Show how to give the kitty gentle pats.

lowrioh
07-06-2011, 10:16 AM
My DD totally does this. She will go up to babies and kids her age at the park, pool or Ikea and give them hugs. She spontaneously hugs other parents at the playground etc. I do redirect but I don't make a big deal about it.

Pinky
07-06-2011, 11:30 AM
My DD is 15 months and doesn't really hug people yet but she blows kisses to literally everyone we see.

TxCat
07-06-2011, 11:37 AM
We were at a party this weekend, and another couple's 2 yo spent most of the party kissing my DD (9 months) on the arms, trying to touch her face, etc. Her parents didn't redirect and neither I nor DD minded - it was very sweet. I'll take that over hitting any day.

MomToOne
07-06-2011, 01:08 PM
Yeah we had that at that age. I would hover a bit because at that age they're a little tipsy and might fall over with the off-balance hugging. I'd make sure it was a gentle hug and then I'd tell her, "ok Jane's all done hugging now, that was very nice, thank you, etc". Or if the kid didn't want to hug, "Jane does not want a hug right now but maybe her mommy does/you can hug me, etc"

citymama
07-06-2011, 01:16 PM
Totally normal. My DD is 5 and still loves to hug random kids - little and big - at subway platforms, playgrounds, sidewalks, wherever. In her case I think it peaked around 2.5 or 3.

BabbyO
07-06-2011, 01:24 PM
My DS doesn't necessarily hug & kiss random strangers and kids...but he DOES try to look at their bellies. Since he was about 20 mo old he's been OBSESSED with bellies. Not sure if it's because I'm pg or what, but the sitter said she's noticed it too. He will try to look at other kids bellies...now if that isn't an invasion of personal space, I don't know what is! :)
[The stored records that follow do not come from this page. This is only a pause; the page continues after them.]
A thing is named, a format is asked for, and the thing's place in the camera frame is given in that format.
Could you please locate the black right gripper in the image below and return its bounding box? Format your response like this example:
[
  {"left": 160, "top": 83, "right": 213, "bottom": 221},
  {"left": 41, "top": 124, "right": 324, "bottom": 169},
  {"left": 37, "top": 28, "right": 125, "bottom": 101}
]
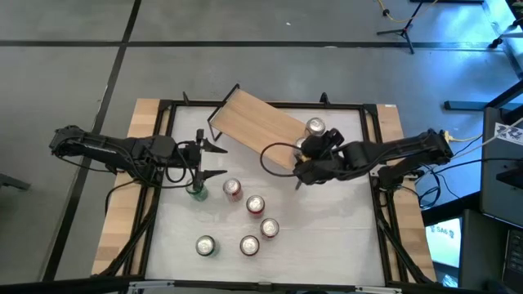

I think its fairly normal....I just try to redirect, or tell him that X doesn't want to show his/her belly right now.

fedoragirl
07-06-2011, 05:16 PM
Phew! Thanks. I am glad DD is not the only child with these tendencies. Not that they are bad but I'd rather curb them now before she gets hurt with rejection--which will happen sooner or later, anyway. I also don't want her to frighten other kids or she won't have friends to play. Maybe I am overthinking this thing. It is cute to us that she wants to hug everyone rather than hit. I

kdeunc
07-06-2011, 07:44 PM
Totally normal. My DD is 5 and still loves to hug random kids - little and big - at subway platforms, playgrounds, sidewalks, wherever. In her case I think it peaked around 2.5 or 3.
:yeahthat: DS2 is 6 and still the "huggiest" kid I know. He will hug anyone. I do try to redirect, especially if someone doesn't want to be hugged. Really though he is just a super sweet kid and I don't want to squelch it too much.